Task details
All the lines below need retyping exactly, apart from the images.

Data extract
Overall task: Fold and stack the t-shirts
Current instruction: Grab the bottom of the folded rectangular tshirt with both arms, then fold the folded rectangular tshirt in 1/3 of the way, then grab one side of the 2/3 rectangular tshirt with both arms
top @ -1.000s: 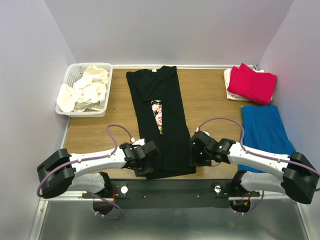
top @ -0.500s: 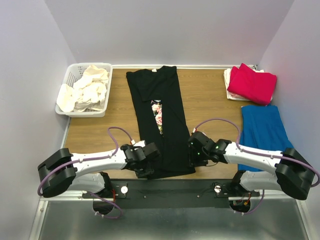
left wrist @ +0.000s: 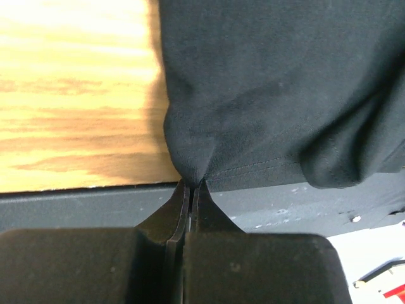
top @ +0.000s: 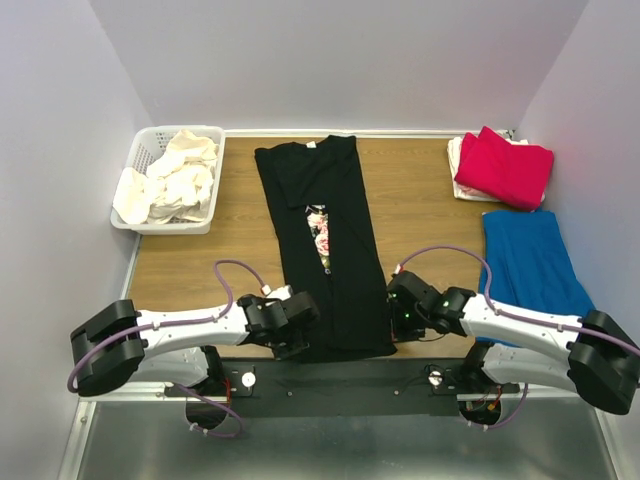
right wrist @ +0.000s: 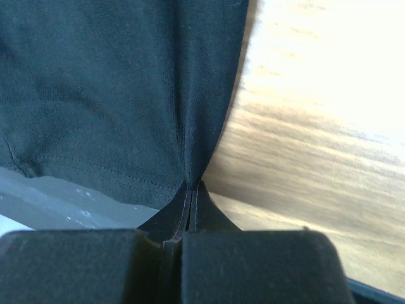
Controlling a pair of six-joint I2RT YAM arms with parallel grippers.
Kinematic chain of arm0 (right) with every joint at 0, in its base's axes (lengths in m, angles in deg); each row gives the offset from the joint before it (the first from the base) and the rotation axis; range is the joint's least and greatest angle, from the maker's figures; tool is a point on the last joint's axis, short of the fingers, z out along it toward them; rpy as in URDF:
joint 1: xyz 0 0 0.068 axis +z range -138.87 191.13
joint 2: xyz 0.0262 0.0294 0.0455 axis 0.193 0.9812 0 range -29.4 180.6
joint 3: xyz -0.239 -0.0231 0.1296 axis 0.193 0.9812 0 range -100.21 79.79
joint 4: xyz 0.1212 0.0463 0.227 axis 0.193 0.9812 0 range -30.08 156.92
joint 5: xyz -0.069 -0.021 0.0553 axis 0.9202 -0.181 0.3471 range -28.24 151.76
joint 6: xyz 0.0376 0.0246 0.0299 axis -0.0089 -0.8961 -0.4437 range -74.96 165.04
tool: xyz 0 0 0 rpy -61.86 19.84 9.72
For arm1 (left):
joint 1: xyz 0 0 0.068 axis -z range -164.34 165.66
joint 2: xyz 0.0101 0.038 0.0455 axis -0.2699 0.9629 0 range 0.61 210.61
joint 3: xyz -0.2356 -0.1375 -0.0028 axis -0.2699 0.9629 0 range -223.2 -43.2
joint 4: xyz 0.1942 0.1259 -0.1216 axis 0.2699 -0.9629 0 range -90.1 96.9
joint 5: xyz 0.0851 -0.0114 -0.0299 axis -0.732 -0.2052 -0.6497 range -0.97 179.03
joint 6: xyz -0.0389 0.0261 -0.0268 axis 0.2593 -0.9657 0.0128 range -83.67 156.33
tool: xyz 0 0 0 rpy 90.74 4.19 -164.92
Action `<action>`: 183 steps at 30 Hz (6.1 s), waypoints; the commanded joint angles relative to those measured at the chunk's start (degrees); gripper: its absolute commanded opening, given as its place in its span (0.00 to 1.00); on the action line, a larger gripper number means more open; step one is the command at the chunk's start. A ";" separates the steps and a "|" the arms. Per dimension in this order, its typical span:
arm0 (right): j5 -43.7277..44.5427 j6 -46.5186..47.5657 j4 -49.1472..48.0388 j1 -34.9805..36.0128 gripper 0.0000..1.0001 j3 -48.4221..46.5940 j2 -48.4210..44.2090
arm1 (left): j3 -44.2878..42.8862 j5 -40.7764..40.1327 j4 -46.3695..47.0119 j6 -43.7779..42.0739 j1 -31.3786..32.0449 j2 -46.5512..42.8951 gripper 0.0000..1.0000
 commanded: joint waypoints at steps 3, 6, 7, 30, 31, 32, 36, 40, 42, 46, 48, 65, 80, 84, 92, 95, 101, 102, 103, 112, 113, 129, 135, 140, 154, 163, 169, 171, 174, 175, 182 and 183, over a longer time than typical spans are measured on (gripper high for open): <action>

Finished task
Overall task: Fold and stack the t-shirts
Current instruction: Grab the bottom of the folded rectangular tshirt with both arms, then fold the folded rectangular tshirt in 1/3 of the way, then grab one side of the 2/3 rectangular tshirt with both arms
top @ -1.000s: 
top @ -0.500s: 
left wrist @ +0.000s: 
top @ +0.000s: 
right wrist @ +0.000s: 
Controlling a pair of six-joint I2RT YAM arms with parallel grippers.
Kinematic chain of arm0 (right) with every joint at 0, in its base's axes (lengths in m, angles in deg); each row gives the offset from the joint before it (the first from the base) and the rotation axis; range is the joint's least and greatest angle, from the maker's figures; tool is a point on the last joint's axis, short of the fingers, z out along it toward them; rpy as in URDF:
joint 1: xyz 0 0 0.068 axis +z range -138.87 191.13
joint 2: xyz 0.0262 0.0294 0.0455 axis 0.193 0.9812 0 range -29.4 180.6
joint 3: xyz -0.239 -0.0231 0.1296 axis 0.193 0.9812 0 range -100.21 79.79
joint 4: xyz 0.1212 0.0463 0.227 axis 0.193 0.9812 0 range -30.08 156.92
joint 5: xyz -0.069 -0.021 0.0553 axis 0.9202 -0.181 0.3471 range -28.24 151.76
joint 6: xyz 0.0376 0.0246 0.0299 axis -0.0089 -0.8961 -0.4437 range -74.96 165.04
tool: xyz 0 0 0 rpy -61.86 19.84 9.72
For arm1 (left):
joint 1: xyz 0 0 0.068 axis -z range -164.34 165.66
joint 2: xyz 0.0101 0.038 0.0455 axis -0.2699 0.9629 0 range 0.61 210.61
joint 3: xyz -0.2356 -0.1375 -0.0028 axis -0.2699 0.9629 0 range -223.2 -43.2
joint 4: xyz 0.1942 0.1259 -0.1216 axis 0.2699 -0.9629 0 range -90.1 96.9
joint 5: xyz 0.0851 -0.0114 -0.0299 axis -0.732 -0.2052 -0.6497 range -0.97 179.03
joint 6: xyz -0.0389 0.0261 -0.0268 axis 0.2593 -0.9657 0.0128 range -83.67 156.33
tool: xyz 0 0 0 rpy 90.74 4.19 -164.92
Action `<action>`: 183 steps at 30 Hz (6.1 s), waypoints; the commanded joint angles relative to those measured at the chunk's start (degrees); gripper: its absolute commanded opening, given as its place in its span (0.00 to 1.00); on the action line, a larger gripper number means more open; step one is the command at the chunk's start. A ";" separates the steps and a "|" the arms. Per dimension in this order, its typical span:
arm0 (right): j5 -43.7277..44.5427 j6 -46.5186..47.5657 j4 -49.1472..48.0388 j1 -34.9805..36.0128 gripper 0.0000..1.0001 j3 -48.4221..46.5940 j2 -48.4210..44.2090
arm1 (left): j3 -44.2878..42.8862 j5 -40.7764..40.1327 j4 -46.3695..47.0119 j6 -43.7779..42.0739 j1 -31.3786..32.0449 j2 -46.5512..42.8951 gripper 0.0000..1.0000
 commanded: joint waypoints at steps 3, 6, 7, 30, 31, 32, 36, 40, 42, 46, 48, 65, 80, 84, 92, 95, 101, 102, 103, 112, 113, 129, 135, 140, 154, 163, 169, 171, 174, 175, 182 and 183, over a longer time than typical spans are measured on (gripper high for open): <action>

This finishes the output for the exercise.